The Story
Why it exists.
The beginning
Annick Ménardo created Pur Desir de Rose in 2002 for Yves Rocher's Pur Desir collection. Each fragrance in the range was a study: Fleur d'Oranger, Gardenia, Lilas, Muguet. Rose got its turn. Ménardo paired the queen of flowers with cool water and a hint of spice, creating a mineral coolness that kept the rose grounded rather than letting it drift into sweetness. The result is a rose that feels more itself than many solo floral compositions manage to achieve, a reminder that sometimes restraint is the boldest creative choice.

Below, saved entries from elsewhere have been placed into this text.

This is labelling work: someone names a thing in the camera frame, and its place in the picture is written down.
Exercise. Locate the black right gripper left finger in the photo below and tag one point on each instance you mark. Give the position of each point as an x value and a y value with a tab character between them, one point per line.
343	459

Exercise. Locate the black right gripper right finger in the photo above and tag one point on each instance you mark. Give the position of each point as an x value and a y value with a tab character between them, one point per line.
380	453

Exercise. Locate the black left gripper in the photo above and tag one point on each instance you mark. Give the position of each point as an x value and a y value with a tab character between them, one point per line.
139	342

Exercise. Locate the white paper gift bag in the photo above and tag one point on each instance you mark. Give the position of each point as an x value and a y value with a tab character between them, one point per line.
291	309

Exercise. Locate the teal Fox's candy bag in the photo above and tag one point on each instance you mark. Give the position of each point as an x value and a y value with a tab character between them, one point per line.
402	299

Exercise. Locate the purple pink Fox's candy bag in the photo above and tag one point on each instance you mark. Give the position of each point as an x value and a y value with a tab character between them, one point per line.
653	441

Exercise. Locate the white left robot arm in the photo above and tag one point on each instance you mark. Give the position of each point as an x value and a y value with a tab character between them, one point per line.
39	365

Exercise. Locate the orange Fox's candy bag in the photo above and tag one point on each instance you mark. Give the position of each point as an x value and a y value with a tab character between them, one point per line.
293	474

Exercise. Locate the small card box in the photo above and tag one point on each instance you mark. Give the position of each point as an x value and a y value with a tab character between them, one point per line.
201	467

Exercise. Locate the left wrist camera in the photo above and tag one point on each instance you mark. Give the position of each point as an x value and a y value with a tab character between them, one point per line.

The water note in this composition isn't decorative. It acts as a counterweight, keeping the rose grounded in something mineral and cool rather than letting it float toward conventional sweetness. The spices do their work quietly: warmth without weight, presence without insistence. Together, these elements transform what could have been a straightforward rose into something more complex, a fragrance that refuses to behave like a typical rose scent. Ménardo's decision to let the floral lead without excessive supporting elements gives the fragrance its particular character.
The evolution
The opening arrives immediately: rose at the stem, that clean green snap before the petals even open. The water note reads as cool humidity, not marine, not ozonic, closer to the smell of air after rain. Spices arrive with the top, a gentle warmth that keeps the rose from feeling precious. Five minutes in, it's all three at once: green, cool, warm. The heart is where this fragrance earns its name. The rose opens fully, not synthetic-bright, not powder-soft, but a real botanical presence. The aquatic note warms slightly, becoming more skin-like than atmospheric. The spices deepen without getting louder. This is the longest phase of the wear, and during it the fragrance projects softly, staying close to the skin rather than announcing itself across a room. The drydown is gentler.
Cultural impact
Pur Desir de Rose arrived in 2002 as part of Yves Rocher's Pur Desir collection. The fragrance offered a different approach to rose, using water as a counterweight to keep the floral cool and grounded rather than letting it float into sweetness. The composition was distinctive in its restraint, avoiding heavy musks or aldehydes in favor of a more mineral, aquatic approach. The fragrance was eventually discontinued, and today it remains a quiet find for those who seek it out: not a statement piece, but something worn by someone who knows what they want and why.